Что-то тут было не так. Похоже, именно тут протягивался главный нерв смещённого мира. Сильные, теряя нечто капитально-общее - государство, законы и т. д., - превращались в слабых и беспомощных, как рыбы в лесу. Слабые же, сохраняя личное, собственное - квартиру, имущество, прописку, попутно кое-что прихватывая, - незаметно выходили в сильные, и плевать им было на государство и законы. В обществе наблюдался эдакий исход силы, а может, перелив старой силы в новые мехи, сшитые из того, что раньше считалось слабостью. Аристархов подумал, что он со своим (или уже не своим?) вертолётом - частичка, камешек осыпавшейся фрески госсилы. Перед ним два пути. Упасть в никуда. Или сделать воистину своим неизвестно кому сейчас принадлежащий вертолёт и продавать приватизированную военную силу за деньги. Сила - товар - деньги - такая вычерчивалась новая социально-экономическая формула. Аристархова, как и многих строевых офицеров, затягивало в неё как в водоворот. Капитан, впрочем, не обольщался: второй путь был всего лишь замедленной вариацией первого - всё тем же падением в никуда. Коррупция была разновидностью гражданской мужской проституции. Наёмничество - разновидностью проституции военной.

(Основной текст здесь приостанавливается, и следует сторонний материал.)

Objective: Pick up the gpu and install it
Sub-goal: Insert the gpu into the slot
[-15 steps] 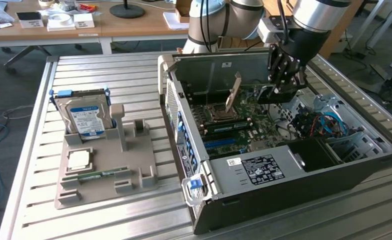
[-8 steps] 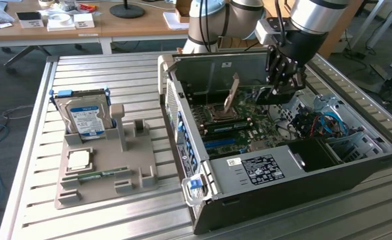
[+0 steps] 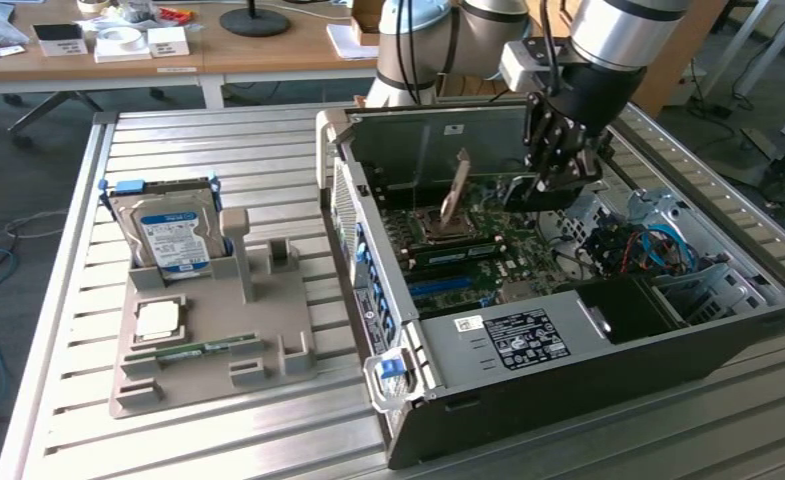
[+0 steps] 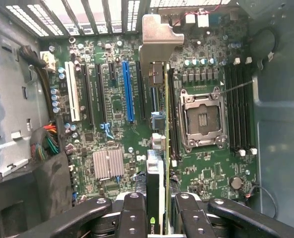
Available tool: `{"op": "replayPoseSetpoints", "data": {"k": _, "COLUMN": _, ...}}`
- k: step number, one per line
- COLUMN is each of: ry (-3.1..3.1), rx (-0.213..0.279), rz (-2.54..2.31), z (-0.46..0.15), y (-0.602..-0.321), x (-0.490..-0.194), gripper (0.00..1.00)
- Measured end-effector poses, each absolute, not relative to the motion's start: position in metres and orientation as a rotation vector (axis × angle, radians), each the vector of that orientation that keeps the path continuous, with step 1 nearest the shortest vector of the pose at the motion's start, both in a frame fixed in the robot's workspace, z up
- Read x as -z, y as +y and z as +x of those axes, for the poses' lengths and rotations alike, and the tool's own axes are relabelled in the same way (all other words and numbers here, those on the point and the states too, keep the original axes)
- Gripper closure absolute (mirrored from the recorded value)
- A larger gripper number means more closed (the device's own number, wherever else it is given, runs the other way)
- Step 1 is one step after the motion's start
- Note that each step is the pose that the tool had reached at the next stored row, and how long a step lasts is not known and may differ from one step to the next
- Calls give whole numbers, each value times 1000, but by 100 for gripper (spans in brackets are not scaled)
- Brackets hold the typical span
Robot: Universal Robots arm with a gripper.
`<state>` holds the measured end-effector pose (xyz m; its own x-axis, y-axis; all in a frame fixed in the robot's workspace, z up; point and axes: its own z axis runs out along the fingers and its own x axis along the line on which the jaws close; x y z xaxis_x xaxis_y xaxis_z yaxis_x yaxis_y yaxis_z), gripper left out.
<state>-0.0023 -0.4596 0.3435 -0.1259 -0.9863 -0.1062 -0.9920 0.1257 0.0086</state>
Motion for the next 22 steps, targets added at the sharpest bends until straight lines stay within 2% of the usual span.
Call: {"op": "replayPoseSetpoints", "data": {"k": 22, "ry": 2300, "rx": -118, "rz": -2026, "z": -23, "y": -460, "x": -339, "gripper": 73}}
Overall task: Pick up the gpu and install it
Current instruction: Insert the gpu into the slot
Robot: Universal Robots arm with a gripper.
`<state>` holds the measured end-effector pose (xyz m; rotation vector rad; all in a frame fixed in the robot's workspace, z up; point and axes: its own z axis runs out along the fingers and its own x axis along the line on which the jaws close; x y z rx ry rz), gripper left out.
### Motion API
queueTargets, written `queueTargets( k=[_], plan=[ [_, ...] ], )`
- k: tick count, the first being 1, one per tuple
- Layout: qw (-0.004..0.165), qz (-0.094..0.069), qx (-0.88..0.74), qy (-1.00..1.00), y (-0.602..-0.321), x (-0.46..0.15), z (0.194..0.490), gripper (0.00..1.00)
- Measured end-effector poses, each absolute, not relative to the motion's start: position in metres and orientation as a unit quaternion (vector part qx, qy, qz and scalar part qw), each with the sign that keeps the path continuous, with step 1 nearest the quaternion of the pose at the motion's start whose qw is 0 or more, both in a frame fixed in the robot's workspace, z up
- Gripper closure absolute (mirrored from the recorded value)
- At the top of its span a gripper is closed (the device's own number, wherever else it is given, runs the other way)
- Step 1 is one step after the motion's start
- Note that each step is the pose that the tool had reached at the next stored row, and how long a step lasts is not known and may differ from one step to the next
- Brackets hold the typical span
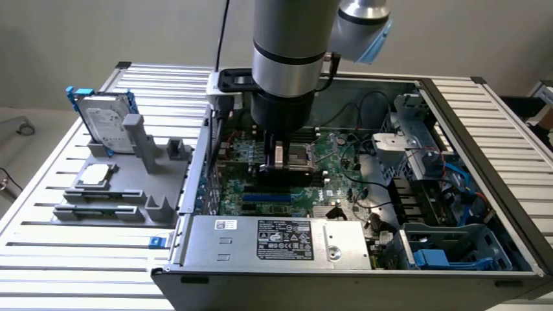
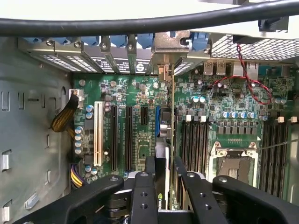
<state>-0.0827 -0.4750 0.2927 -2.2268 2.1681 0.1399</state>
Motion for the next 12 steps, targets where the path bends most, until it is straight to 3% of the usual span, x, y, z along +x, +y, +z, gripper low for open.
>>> queueTargets(
  k=[12],
  plan=[
    [0.015,0.045,-0.716,0.697,-0.477,-0.083,0.279,0.74]
  ],
)
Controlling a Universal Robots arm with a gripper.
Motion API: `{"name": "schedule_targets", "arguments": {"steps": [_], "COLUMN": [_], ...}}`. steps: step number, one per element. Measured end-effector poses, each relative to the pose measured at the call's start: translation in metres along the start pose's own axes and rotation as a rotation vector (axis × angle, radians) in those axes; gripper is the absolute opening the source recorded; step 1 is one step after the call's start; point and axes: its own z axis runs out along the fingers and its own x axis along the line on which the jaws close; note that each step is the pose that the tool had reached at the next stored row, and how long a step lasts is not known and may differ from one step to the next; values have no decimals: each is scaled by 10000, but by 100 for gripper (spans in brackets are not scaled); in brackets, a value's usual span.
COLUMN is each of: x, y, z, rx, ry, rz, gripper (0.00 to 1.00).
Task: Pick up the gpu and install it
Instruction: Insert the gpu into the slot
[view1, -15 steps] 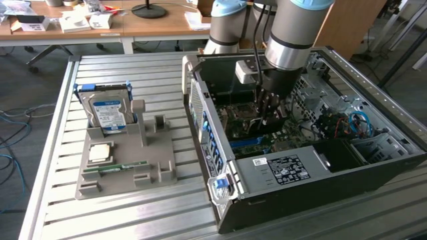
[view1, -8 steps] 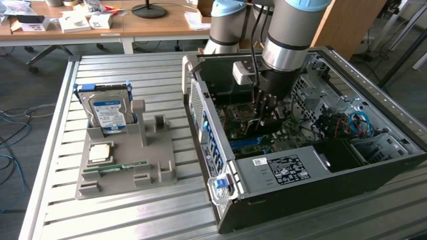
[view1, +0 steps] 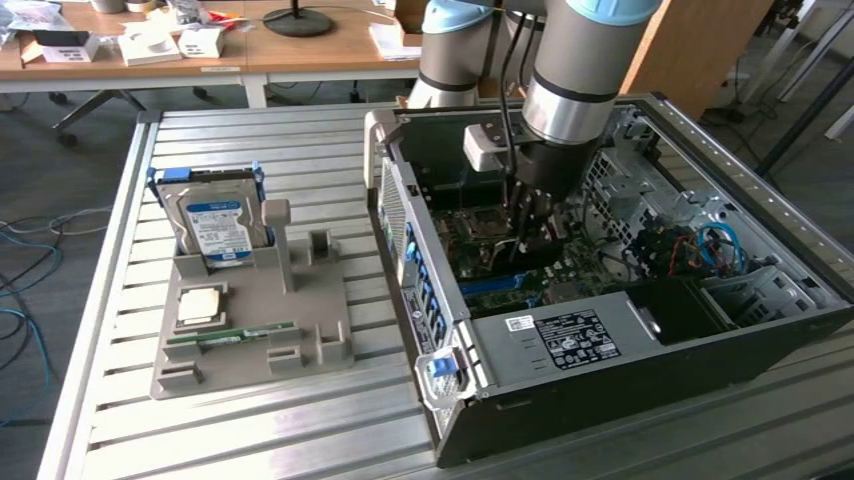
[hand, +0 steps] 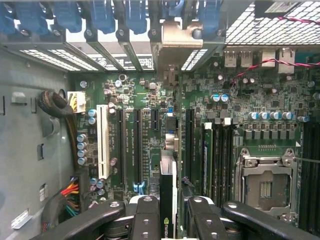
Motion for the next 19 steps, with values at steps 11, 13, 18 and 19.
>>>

Моменты философского осмысления действительности, конечно же, осложняли жизнь капитана. Иногда ему казалось, что он плоть от плоти терпящего бедствие народа. В такие мгновения ему хотелось немедленных боевых - ведь он был военным - действий. Иногда же - что его пути с народом трагически разминулись. Народ растворился в телевизионной химере, в коммерческих ларьках, в польско-китайском полутехническом спирте. А он, капитан Аристархов, торчит посреди зловонной лужи растворённого народа каким-то похабным кукишем, на который никто не обращает ни малейшего внимания. Отчего-то вспоминалась некогда виденная в Музее Революции спичечная этикетка двадцатых годов - "Наш ответ Керзону" - кукиш с пропеллером. Похоже, сейчас роль авиакукиша выполнял капитан Аристархов со своим вертолётом. Только вот кому показывался кукиш? От всех этих мыслей капитан чувствовал себя не просто слабым, а ущербно - антинародно - слабым.
Забывался, когда начинал с Леной строить планы на будущее.
Поначалу то была чистая игра. Какие планы, когда и Аристархов и Лена доподлинно знали, что общего будущего у них нет. То есть теоретически оно, конечно, могло быть, если бы Аристархов, допустим, ушёл из армии и переселился бы к Лене. Но Лена сама жила с родителями, мастерская-мансарда же не была приспособлена для семейного житья. К тому же её в любой момент могла оттяпать префектура. Если бы у Аристархова было достаточно марок, чтобы купить в Москве квартиру. Если бы картины Лены пользовались диким спросом. Если бы Лена ради своего капитана была готова на всё. Если бы Аристархов ради своей художницы был готов на всё.